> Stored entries
──────────────────────────────

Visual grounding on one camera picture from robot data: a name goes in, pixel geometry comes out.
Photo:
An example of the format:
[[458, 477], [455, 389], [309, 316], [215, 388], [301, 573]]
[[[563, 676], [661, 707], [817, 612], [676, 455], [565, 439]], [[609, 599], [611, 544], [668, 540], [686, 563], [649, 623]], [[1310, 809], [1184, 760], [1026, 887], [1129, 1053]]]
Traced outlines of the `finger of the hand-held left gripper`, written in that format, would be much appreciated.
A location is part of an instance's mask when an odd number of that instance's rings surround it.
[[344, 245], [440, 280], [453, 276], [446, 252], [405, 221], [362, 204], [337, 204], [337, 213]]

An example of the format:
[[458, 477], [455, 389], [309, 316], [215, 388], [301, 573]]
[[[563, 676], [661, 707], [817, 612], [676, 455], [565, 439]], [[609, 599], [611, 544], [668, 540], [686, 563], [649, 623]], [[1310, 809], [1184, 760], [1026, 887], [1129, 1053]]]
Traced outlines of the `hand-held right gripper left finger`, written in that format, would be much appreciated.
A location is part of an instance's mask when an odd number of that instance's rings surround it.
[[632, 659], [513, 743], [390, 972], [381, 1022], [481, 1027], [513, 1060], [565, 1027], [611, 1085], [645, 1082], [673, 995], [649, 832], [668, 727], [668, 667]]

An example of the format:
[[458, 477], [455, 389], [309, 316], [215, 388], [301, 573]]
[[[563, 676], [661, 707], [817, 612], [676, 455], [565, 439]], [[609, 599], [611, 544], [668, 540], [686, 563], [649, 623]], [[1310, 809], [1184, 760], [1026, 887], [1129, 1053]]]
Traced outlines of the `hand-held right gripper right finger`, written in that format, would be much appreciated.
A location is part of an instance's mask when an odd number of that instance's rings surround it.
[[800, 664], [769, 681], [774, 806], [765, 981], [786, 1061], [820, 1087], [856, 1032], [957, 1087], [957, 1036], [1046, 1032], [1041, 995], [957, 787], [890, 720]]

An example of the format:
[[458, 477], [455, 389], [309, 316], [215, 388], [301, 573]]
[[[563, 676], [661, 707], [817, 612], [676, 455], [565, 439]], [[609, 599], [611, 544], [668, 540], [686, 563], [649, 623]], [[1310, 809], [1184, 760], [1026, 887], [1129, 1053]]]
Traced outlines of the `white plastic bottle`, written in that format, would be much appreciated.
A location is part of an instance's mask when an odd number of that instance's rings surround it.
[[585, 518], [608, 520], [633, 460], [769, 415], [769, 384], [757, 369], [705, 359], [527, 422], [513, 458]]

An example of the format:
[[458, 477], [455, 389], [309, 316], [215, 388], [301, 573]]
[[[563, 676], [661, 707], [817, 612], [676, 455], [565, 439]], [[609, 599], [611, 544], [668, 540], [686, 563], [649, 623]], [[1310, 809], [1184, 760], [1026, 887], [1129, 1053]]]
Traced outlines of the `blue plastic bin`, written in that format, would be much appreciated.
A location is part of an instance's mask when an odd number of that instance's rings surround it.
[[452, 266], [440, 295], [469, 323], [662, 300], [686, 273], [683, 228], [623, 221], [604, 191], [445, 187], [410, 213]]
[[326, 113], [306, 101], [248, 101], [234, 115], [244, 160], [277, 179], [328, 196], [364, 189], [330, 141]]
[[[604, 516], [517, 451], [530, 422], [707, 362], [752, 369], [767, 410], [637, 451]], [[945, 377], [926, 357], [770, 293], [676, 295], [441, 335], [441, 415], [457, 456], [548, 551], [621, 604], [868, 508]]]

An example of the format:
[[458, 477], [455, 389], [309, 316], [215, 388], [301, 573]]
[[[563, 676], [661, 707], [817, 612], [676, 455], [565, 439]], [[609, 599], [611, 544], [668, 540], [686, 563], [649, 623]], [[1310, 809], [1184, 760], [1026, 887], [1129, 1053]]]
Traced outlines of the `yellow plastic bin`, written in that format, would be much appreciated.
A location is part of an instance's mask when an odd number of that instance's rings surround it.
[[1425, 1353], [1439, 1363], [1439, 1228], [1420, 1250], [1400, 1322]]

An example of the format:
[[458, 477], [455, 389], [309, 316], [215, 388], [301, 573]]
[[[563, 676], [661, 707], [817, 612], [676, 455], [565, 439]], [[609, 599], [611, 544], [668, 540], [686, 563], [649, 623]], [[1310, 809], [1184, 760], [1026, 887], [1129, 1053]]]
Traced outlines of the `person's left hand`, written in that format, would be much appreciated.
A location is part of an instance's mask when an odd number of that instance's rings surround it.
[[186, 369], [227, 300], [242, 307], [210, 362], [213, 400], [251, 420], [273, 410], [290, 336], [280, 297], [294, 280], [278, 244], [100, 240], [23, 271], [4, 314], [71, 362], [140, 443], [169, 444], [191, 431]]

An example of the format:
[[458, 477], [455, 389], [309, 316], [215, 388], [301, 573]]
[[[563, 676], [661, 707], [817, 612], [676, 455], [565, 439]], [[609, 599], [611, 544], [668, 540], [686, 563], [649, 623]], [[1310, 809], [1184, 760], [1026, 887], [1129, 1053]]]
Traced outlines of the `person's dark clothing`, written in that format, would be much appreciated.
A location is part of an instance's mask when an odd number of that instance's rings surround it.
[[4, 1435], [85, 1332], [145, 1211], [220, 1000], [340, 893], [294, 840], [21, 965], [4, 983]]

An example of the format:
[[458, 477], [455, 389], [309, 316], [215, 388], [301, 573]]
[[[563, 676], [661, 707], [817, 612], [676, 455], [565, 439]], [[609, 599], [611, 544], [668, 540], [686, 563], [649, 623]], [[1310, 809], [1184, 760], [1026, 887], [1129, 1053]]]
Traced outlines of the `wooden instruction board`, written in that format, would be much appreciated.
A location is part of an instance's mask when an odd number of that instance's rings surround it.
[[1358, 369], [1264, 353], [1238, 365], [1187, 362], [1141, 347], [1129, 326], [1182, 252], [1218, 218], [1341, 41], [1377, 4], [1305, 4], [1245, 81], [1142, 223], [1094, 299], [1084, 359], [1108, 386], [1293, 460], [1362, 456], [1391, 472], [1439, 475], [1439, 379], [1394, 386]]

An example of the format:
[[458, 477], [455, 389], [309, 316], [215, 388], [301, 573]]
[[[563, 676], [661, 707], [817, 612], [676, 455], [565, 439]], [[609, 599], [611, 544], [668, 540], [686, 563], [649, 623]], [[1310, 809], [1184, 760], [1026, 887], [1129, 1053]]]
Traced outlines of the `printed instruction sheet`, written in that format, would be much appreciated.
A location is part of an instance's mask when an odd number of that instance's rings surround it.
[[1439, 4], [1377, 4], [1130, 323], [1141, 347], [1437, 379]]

──────────────────────────────

> WHAT THE TASK REQUIRES
The answer must be every line from the records above that contains "hand".

> REPLY TO THE TASK
Traced outlines of the `finger of the hand-held left gripper`, written in that format, would be much appreciated.
Traced outlines of the `hand-held right gripper left finger`, written in that format, would be much appreciated.
Traced outlines of the `hand-held right gripper right finger`, written in that format, would be much appreciated.
Traced outlines of the `person's left hand`, written in that format, would be much appreciated.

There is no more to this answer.